The required lines are those that contain "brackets"; pull them out of the data and copy them.
=== Section Start ===
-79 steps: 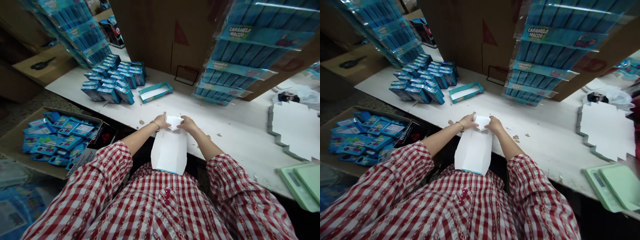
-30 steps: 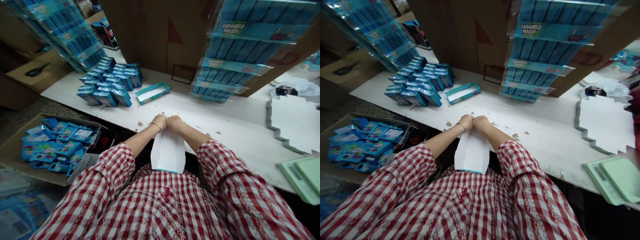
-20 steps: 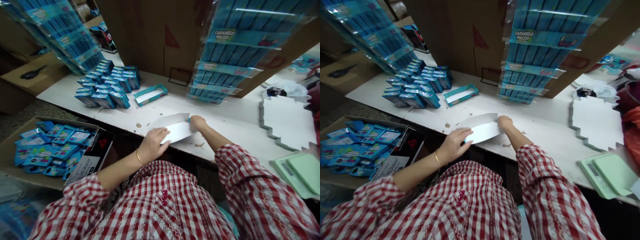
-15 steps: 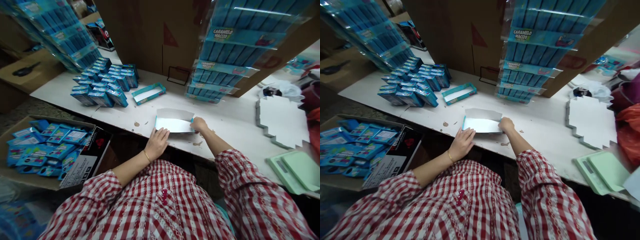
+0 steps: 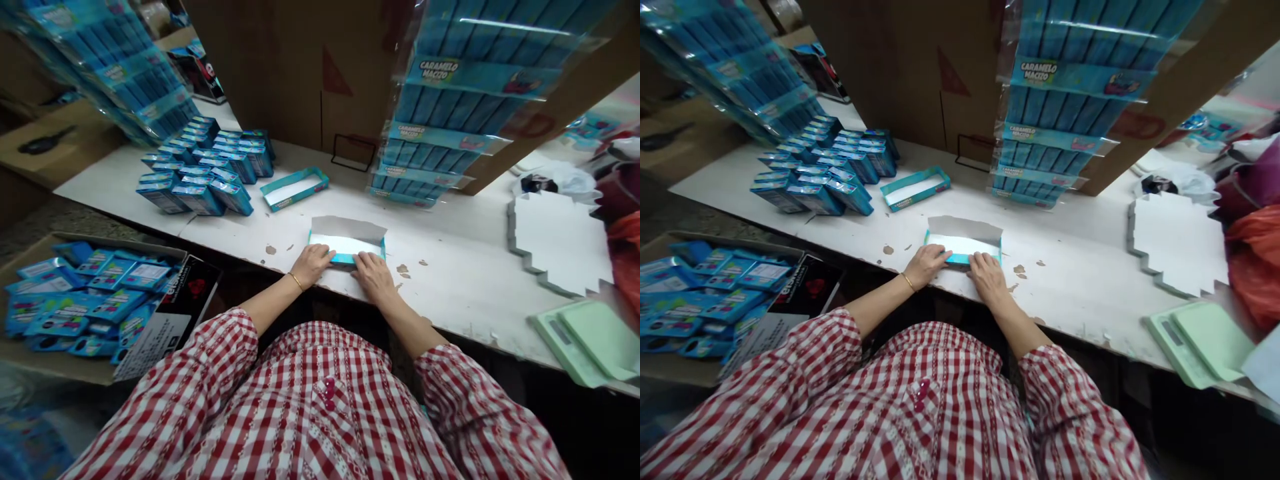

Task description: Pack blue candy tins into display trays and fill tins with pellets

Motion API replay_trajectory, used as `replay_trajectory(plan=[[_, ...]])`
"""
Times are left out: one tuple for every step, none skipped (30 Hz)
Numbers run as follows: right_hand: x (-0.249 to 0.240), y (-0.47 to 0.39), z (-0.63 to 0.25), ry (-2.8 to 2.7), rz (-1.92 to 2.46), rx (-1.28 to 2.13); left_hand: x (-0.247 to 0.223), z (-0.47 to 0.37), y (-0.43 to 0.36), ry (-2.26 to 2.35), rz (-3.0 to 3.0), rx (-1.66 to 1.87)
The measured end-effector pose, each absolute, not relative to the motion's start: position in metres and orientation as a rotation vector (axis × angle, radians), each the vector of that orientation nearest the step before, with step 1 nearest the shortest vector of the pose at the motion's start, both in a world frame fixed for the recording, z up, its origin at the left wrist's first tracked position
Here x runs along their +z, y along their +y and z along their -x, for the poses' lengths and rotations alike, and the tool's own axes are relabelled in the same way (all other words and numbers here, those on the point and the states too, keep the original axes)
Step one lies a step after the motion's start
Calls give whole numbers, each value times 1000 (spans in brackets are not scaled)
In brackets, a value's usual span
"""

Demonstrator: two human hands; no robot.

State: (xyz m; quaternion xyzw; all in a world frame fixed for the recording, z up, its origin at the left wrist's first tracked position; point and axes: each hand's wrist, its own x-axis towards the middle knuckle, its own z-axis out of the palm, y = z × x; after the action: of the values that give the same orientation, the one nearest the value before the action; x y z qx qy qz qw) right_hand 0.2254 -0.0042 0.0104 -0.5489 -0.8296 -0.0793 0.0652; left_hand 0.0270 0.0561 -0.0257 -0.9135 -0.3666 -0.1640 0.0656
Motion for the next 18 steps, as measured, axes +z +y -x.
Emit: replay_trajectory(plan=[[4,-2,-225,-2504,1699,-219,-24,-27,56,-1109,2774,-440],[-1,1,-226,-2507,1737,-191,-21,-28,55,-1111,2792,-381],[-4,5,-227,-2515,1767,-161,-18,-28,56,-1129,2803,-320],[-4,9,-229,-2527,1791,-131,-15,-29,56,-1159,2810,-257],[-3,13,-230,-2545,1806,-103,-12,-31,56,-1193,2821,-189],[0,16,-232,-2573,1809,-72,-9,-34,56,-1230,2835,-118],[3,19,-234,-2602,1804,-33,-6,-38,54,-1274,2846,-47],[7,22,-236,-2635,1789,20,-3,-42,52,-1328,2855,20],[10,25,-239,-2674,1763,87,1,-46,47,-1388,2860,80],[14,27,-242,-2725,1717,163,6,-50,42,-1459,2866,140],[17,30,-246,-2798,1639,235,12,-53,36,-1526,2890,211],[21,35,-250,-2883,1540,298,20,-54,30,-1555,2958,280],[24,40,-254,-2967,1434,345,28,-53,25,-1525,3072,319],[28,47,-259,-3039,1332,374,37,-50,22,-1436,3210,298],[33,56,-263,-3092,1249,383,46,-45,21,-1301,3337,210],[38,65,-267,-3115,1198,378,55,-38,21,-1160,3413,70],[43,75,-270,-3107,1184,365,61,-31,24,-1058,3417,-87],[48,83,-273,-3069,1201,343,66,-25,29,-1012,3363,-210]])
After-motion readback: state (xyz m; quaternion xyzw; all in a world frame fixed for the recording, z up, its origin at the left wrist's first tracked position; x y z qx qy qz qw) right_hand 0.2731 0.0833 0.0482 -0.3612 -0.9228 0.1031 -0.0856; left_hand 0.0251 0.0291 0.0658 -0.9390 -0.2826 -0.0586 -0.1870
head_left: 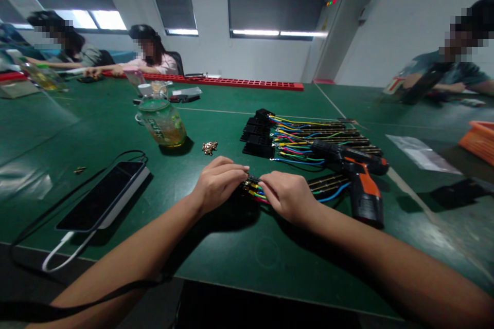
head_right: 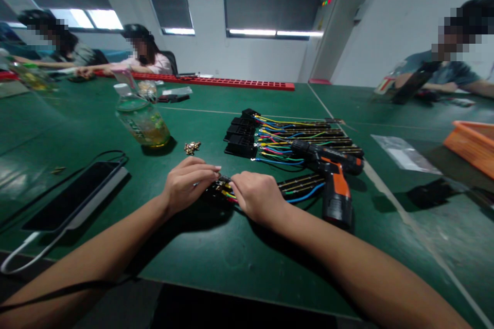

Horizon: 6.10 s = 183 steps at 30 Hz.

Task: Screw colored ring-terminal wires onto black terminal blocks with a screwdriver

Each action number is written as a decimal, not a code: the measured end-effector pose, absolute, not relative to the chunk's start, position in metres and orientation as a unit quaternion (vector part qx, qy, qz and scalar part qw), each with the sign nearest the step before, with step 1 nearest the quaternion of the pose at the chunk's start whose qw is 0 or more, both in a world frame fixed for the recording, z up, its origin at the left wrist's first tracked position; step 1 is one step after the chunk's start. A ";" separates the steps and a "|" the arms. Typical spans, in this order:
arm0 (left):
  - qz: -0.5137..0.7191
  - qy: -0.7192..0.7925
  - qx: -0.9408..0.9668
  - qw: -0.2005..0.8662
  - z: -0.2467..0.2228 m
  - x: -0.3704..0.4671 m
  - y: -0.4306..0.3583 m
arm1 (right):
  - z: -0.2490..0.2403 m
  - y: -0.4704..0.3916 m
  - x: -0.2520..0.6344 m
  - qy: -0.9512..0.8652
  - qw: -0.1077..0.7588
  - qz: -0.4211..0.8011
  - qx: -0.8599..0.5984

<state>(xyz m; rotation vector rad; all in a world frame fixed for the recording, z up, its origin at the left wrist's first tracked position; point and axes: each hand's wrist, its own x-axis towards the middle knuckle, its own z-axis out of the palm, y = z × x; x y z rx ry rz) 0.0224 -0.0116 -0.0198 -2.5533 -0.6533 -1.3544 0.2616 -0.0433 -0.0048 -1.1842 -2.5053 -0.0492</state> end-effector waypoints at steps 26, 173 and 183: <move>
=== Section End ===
### OUTPUT FOR THIS EXERCISE
Calls give whole numbers, each value times 1000 (spans in brackets are not scaled)
In brackets, a value's usual span

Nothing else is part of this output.